Complex Species Interactions In Healthy And Perturbed Coral Reefs

    

Les Kaufman, Chris Bentis, and Stjepko Gulubic

 

Boston University Marine Program, Department of Biology, 5 Cummington Street, Boston, MA  02215

    

 

"Insidious symbioses" that change in nature with shifts in relative abundance or environmental conditions, are common on coral reefs. Coral-fish and coral-endolith relationships are good examples.  The importance of algal gardeners is now widely accepted, but the possible role of endoliths in coral health has been largely ignored.

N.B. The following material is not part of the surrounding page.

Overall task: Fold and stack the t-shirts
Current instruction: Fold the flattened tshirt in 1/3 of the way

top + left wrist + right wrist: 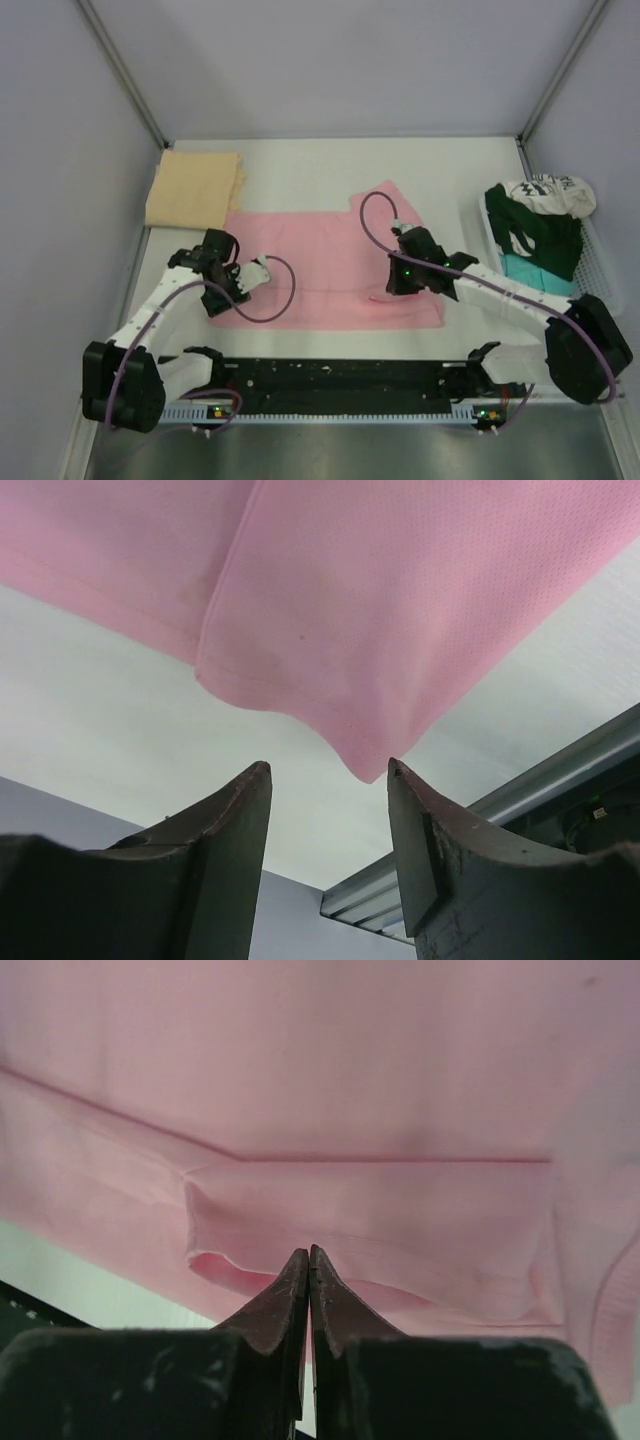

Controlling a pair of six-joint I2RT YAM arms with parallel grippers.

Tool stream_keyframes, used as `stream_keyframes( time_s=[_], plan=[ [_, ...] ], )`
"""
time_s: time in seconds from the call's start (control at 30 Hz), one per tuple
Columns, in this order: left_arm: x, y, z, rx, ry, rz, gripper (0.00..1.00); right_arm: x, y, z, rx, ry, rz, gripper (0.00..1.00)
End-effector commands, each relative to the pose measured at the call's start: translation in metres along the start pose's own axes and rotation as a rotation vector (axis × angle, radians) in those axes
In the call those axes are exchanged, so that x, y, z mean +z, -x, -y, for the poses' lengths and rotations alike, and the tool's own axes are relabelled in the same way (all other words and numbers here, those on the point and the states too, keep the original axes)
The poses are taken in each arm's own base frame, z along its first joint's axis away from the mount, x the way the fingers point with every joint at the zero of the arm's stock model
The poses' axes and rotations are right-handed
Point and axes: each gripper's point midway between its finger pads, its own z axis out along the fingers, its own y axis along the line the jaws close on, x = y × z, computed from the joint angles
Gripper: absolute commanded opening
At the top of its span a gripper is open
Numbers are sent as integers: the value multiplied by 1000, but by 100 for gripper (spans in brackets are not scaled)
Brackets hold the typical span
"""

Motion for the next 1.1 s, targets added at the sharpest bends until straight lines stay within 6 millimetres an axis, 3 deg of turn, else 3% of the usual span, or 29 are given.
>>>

Corals exist in a dynamic equilibrium with four principal partners: the coral itself, zooxanthellae, endolithic algae that penetrate the coral skeleton, and endolithic fungi that penetrate both skeleton and overlying coral tissue. Although the complexity of this consortium has been hinted at for more than a century, most attention has centered on coral-zooxanthellae relationships.  Le Campion-Alsumard et al. (1995) reported interaction between corals and fungal and algal endoliths in the massive Pacific coral Porites lobata, and described skeletal deposits ("cones") formed by the coral in response to attack by endolithic fungi.  Here we extend these observations to pocilloporid and acroporid corals at Johnston Atoll and cite similar examples from the tropical Atlantic.  Microscopic skeletal cones, evidence of fungal-coral interaction, are pandemic and often dense, indicating that the interaction may entail substantive energy expenditure on the part of the coral.  The projected rise in atmospheric CO2 by mid-century and its anticipated negative effects on skeletogenesis in corals are cause for concern.  Fungal-coral interactions should be considered in studies of coral banding and putative disease syndromes.